Content starts

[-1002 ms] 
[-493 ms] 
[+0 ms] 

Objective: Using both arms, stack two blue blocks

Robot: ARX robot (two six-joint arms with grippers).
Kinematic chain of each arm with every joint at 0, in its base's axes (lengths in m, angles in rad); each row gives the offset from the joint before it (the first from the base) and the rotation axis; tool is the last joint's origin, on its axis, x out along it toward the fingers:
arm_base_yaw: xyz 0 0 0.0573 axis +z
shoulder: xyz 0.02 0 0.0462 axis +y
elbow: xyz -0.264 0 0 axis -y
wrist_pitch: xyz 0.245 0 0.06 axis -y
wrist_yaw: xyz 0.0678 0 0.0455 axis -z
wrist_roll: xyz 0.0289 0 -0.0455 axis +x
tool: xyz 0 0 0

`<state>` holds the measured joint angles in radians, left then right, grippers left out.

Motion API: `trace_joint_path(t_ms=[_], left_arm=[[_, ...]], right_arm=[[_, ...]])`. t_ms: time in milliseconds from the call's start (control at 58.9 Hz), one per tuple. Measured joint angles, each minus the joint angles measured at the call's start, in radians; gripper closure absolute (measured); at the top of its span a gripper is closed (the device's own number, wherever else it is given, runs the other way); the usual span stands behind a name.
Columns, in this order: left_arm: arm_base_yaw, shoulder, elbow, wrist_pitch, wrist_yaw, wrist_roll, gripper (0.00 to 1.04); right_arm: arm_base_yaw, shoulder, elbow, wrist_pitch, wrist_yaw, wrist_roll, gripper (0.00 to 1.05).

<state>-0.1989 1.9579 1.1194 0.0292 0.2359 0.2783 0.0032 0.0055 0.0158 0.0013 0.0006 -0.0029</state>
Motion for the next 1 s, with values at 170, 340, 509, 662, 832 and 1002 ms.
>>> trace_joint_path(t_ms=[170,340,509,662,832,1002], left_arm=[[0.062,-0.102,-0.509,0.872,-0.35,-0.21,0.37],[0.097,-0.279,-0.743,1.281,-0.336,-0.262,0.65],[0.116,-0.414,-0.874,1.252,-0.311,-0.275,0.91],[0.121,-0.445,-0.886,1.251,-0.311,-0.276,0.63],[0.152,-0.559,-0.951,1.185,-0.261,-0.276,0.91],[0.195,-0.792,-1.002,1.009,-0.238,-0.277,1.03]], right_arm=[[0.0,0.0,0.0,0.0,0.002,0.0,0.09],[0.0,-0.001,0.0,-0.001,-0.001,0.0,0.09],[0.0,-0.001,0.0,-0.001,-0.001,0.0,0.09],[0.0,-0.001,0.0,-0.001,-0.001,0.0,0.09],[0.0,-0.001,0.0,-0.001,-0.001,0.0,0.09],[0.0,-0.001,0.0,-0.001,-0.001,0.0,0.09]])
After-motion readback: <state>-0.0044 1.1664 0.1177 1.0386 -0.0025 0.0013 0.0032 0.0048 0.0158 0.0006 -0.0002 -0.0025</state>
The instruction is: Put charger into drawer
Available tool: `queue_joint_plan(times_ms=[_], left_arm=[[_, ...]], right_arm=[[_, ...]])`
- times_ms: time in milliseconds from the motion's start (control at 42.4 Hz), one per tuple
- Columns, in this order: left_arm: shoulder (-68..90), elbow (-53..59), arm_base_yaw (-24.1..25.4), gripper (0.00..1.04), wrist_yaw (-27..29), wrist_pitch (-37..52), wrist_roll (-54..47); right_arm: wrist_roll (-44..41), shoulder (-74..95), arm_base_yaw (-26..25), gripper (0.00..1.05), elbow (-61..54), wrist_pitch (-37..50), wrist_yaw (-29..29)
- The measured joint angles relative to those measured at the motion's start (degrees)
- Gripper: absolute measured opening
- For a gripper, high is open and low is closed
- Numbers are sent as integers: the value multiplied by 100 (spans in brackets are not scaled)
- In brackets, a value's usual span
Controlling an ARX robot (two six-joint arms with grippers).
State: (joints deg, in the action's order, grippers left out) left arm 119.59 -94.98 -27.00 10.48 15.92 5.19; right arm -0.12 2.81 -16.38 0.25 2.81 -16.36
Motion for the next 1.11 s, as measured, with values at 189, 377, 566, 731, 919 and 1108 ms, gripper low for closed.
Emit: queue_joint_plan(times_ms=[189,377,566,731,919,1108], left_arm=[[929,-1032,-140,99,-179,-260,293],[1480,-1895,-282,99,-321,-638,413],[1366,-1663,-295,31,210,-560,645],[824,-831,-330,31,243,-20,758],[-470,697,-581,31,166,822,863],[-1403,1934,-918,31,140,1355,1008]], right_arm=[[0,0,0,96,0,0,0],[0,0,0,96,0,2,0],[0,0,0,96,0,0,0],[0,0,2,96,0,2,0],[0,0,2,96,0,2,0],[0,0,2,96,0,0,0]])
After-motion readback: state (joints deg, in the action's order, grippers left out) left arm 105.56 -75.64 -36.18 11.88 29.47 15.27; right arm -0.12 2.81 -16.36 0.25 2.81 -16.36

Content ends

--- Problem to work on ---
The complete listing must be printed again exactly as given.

--- Result of this exercise ---
[-1002 ms] 
[-493 ms] 
[+0 ms] 

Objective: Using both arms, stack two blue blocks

Robot: ARX robot (two six-joint arms with grippers).
Kinematic chain of each arm with every joint at 0, in its base's axes (lengths in m, angles in rad); each row gives the offset from the joint before it (the first from the base) and the rotation axis; tool is the last joint's origin, on its axis, x out along it toward the fingers:
arm_base_yaw: xyz 0 0 0.0573 axis +z
shoulder: xyz 0.02 0 0.0462 axis +y
elbow: xyz -0.264 0 0 axis -y
wrist_pitch: xyz 0.245 0 0.06 axis -y
wrist_yaw: xyz 0.0678 0 0.0455 axis -z
wrist_roll: xyz 0.0289 0 -0.0455 axis +x
tool: xyz 0 0 0

`<state>` holds the measured joint angles in radians, left then right, grippers left out.

Motion API: `trace_joint_path(t_ms=[_], left_arm=[[_, ...]], right_arm=[[_, ...]])`. t_ms: time in milliseconds from the call's start (control at 58.9 Hz), one per tuple. Measured joint angles, each minus the joint angles measured at the call's start, in radians; gripper closure absolute (measured); at the top of its span a gripper is closed (the device's own number, wherever else it is given, runs the other way); the usual span stands behind a name.
Columns, in this order: left_arm: arm_base_yaw, shoulder, elbow, wrist_pitch, wrist_yaw, wrist_roll, gripper (0.00 to 1.04); right_arm: arm_base_yaw, shoulder, elbow, wrist_pitch, wrist_yaw, wrist_roll, gripper (0.00 to 1.05).

<state>-0.1989 1.9579 1.1194 0.0292 0.2359 0.2783 0.0032 0.0055 0.0158 0.0013 0.0006 -0.0029</state>
Motion for the next 1 s, with values at 170, 340, 509, 662, 832 and 1002 ms.
>>> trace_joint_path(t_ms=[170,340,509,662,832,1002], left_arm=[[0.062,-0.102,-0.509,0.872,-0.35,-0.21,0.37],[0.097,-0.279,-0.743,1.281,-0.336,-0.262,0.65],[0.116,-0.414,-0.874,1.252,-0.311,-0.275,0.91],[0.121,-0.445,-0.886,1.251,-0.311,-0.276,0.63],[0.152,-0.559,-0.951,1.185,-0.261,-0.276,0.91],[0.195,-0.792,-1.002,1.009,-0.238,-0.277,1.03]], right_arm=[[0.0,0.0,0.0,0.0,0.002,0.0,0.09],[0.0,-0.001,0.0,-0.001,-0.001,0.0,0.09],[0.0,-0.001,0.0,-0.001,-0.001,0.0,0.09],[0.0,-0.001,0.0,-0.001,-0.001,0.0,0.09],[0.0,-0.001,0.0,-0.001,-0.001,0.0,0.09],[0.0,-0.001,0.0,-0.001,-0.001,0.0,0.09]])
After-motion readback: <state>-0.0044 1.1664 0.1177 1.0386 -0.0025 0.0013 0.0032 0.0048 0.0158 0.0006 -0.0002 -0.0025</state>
The instruction is: Put charger into drawer
Available tool: `queue_joint_plan(times_ms=[_], left_arm=[[_, ...]], right_arm=[[_, ...]])`
- times_ms: time in milliseconds from the motion's start (control at 42.4 Hz), one per tuple
- Columns, in this order: left_arm: shoulder (-68..90), elbow (-53..59), arm_base_yaw (-24.1..25.4), gripper (0.00..1.04), wrist_yaw (-27..29), wrist_pitch (-37..52), wrist_roll (-54..47); right_arm: wrist_roll (-44..41), shoulder (-74..95), arm_base_yaw (-26..25), gripper (0.00..1.05), elbow (-61..54), wrist_pitch (-37..50), wrist_yaw (-29..29)
- The measured joint angles relative to those measured at the motion's start (degrees)
- Gripper: absolute measured opening
- For a gripper, high is open and low is closed
- Numbers are sent as integers: the value multiplied by 100 (spans in brackets are not scaled)
- In brackets, a value's usual span
Controlling an ARX robot (two six-joint arms with grippers).
State: (joints deg, in the action's order, grippers left out) left arm 119.59 -94.98 -27.00 10.48 15.92 5.19; right arm -0.12 2.81 -16.38 0.25 2.81 -16.36
Motion for the next 1.11 s, as measured, with values at 189, 377, 566, 731, 919 and 1108 ms, gripper low for closed.
Emit: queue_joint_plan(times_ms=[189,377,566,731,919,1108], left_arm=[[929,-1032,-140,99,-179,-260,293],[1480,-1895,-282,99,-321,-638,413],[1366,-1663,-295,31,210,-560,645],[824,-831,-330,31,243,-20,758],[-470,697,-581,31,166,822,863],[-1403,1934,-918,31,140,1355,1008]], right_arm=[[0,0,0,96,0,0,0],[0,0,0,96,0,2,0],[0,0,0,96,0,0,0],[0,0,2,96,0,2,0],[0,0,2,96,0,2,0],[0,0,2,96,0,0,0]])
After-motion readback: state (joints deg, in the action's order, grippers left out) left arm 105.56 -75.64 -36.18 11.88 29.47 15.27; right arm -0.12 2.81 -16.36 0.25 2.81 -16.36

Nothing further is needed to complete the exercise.